織田信長の住まう城

天下布武男の築いた城!

日本初の天守閣

一時は天下人目前にせまりながらも、本能寺で落命したことで、野望潰えた戦国武将・織田信長――その49年の生涯で、六つの城に住んだ。

古渡城、那古野城、清洲城、小牧山城、岐阜城、もっとも有名なのが、安土城でしょう。このの安土城、日本史のなかで、はじめて天守をそなえた城であった、と言われています。

その石垣は13メートル、天守は32メートルであったといわれていますから、後に創建された姫路城にもおとらぬ偉容をほこったようです。しかも、五階は八角形、六階は正方形というこったつくりで、内部は地下一階、地上六階の造りであったと言われています。外観五層の点でも、姫路城に似ています。というより、姫路城が安土城を参考にして建てられたのか?

 家康も、秀吉も、この安土城をまねて天守をつくったわけですから、信長の先進性はここにも発揮されたわけですが、安土城の特色は、その装飾にもあるのです。

 まず、外観――一階から四階までは、柱は黒漆、壁は白漆喰である。五六階は望楼となっており、金箔を主に、青や朱色の装飾がなされていた。

 後の世の天守は、外観こそ凝ったものだが、内部は簡素なものがほとんどだ。しかし、信長の安土城は、この悲運の武将の目指した天下布武を体現するためのものであったため、内部も絢爛である。
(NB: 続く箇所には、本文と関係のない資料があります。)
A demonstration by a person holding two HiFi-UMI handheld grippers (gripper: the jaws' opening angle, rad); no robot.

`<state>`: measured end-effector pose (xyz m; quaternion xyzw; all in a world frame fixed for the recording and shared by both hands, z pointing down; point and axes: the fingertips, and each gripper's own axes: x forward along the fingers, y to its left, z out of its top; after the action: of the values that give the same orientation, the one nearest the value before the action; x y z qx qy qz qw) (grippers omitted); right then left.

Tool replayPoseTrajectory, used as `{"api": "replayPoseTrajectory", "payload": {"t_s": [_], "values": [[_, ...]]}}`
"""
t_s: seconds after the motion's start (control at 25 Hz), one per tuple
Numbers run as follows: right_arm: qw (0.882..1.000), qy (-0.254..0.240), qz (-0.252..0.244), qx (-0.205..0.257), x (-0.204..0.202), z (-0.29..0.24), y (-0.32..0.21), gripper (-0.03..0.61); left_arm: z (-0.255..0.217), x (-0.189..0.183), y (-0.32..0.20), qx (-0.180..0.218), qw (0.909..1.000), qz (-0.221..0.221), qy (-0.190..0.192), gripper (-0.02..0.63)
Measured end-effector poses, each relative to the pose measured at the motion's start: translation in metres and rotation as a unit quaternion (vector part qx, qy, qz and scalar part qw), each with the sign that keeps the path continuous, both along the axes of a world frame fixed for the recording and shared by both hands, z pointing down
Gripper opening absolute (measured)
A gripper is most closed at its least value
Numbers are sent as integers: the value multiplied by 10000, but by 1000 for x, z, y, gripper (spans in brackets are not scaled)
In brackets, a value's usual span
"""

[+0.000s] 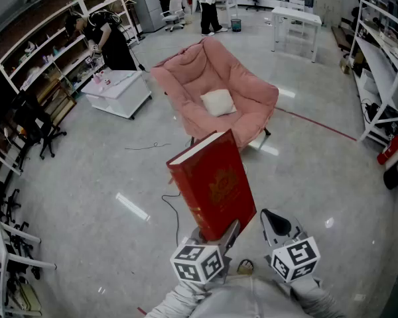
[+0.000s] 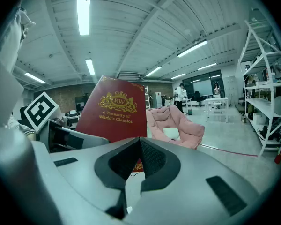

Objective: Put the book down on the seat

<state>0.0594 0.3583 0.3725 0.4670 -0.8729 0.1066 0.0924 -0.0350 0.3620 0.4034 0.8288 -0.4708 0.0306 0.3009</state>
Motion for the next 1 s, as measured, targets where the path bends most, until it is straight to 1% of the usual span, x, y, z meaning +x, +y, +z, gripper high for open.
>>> {"api": "replayPoseTrajectory", "payload": {"t_s": [0.24,0.52,0.68,0.88,1.0], "values": [[9998,54,-180,64,-8,-3,3,5,-5,4,1,58,9999,94,-6,253],[9995,124,-294,35,-13,-2,5,5,-9,0,-1,3,10000,44,26,255],[9992,170,-360,39,-14,0,7,5,-7,-3,-2,-19,10000,3,-22,255],[9991,9,-416,44,-12,3,10,5,1,-2,-2,-61,9999,-66,-107,255],[9991,0,-430,-19,-5,7,9,6,4,5,-3,-94,9996,-105,-234,253]]}}
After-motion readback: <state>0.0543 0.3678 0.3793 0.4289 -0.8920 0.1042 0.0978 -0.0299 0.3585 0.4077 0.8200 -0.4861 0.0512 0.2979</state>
 襖絵は、狩野永徳一門の手によるもので、金箔をつかった障壁画まで飾られていた。並の武将では、おいそれと真似のできないものを、外観内観共に施されていたのである。

 

ローマの宣教師ですら、「ヨーロッパの最上の建築にも匹敵する」と本国に報告をしたほどのものであり、このような公的な文章で紹介された城は、安土城が初めて出会ったのでは亡いか?

石垣も初物であった

 安土城が初であったのは、天守だけではない。この城は総石垣として築かれており、これも日本史にはじめて登場した代物――

 天守、御殿、石垣と三点セットのそろった近世城郭としては、はじめてのもの――というか、近代の城郭の形式は、信長が考案したものなのだ。
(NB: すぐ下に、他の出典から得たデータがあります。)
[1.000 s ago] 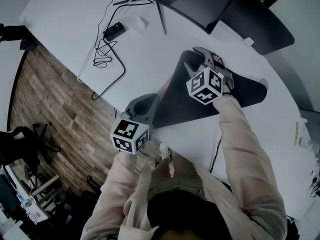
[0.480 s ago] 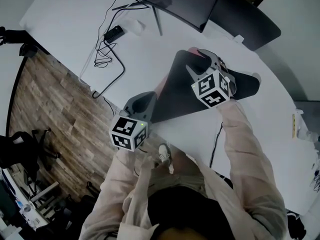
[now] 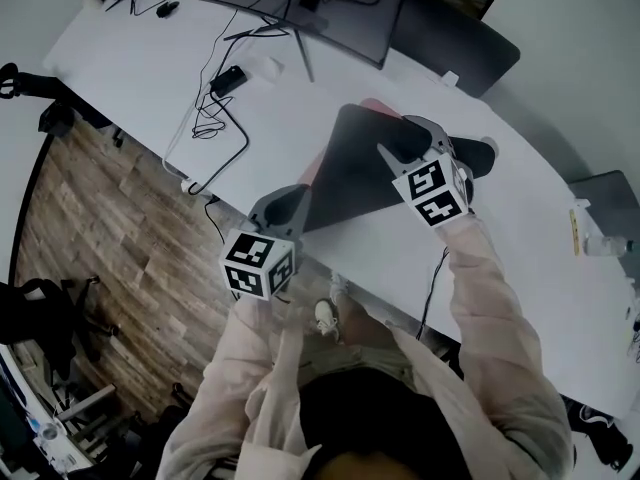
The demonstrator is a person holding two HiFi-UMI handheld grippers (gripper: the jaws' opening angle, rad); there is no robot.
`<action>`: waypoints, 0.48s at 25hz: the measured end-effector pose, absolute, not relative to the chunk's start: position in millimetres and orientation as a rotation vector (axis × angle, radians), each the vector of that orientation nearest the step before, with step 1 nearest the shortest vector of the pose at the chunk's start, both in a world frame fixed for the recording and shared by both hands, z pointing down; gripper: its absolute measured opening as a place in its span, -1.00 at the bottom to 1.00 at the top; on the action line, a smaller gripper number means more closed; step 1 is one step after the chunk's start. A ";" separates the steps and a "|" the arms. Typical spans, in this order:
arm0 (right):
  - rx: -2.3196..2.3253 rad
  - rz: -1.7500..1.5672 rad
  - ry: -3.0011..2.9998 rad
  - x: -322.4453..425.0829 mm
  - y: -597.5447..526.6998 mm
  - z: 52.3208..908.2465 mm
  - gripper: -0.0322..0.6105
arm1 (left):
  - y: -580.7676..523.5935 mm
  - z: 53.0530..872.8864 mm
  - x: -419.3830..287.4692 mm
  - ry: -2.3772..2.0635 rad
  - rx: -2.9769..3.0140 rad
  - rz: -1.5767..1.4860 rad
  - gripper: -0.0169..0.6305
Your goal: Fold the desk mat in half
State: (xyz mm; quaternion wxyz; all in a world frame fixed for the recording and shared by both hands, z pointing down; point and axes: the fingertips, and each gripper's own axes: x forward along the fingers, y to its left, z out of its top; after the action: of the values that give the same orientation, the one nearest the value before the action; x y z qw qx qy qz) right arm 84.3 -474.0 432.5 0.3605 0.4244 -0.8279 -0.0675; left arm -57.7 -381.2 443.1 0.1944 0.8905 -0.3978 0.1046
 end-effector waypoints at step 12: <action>1.359 -0.027 -2.190 125.2 -384.9 386.7 -0.25 | -329.5 409.0 -42.3 -1.072 2.604 0.267 -0.86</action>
State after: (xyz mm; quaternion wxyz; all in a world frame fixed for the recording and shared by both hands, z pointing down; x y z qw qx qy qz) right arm 125.2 -384.9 386.7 0.2785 0.5063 -0.8161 -0.0101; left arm -42.3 -329.5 409.0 0.1559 0.9093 -0.3744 0.0934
 安土山は琵琶湖東岸にある。標高は199メートル。山頂に天守、その下に、家臣の屋敷、町屋が築かれており、江戸の城下町も、この安土城を参考にしているのは、疑いがない。

 この安土城の石垣をてがけたのが、穴太(あのう)衆である。比叡山山麓の穴太の里にくらした石工の集団であり、イニシエには古墳の築造を行っていた、といわれている。穴太衆はその末裔なのだから、石工としてはスーパーエリート!その工法は穴太積みともよばれ全国の城仏閣の石積みを指導したほど、技術は高かった。

 じっさい、安土城の石垣は、昭和の修繕まで、積み直されることはなかったし、天守台などは、築城当時のままである。穴太積みがもちいられた最初の近世城郭安土城。模型をみるだけでも、価値はあるかも……

 

 安土城の築城年は、天正四年。信長が本能寺の変に倒れたのち、13日後には炎上、焼失してしまいます。原因は、ハッキリしないようですが、実に惜しい! 時は天正十年。この世に姿をとどめたのは、六年ばかりの短い間でございました。

 信長の野望とともに、炎のなかに消えた安土城――戦国ロマンを漂わせるお城の一つであります。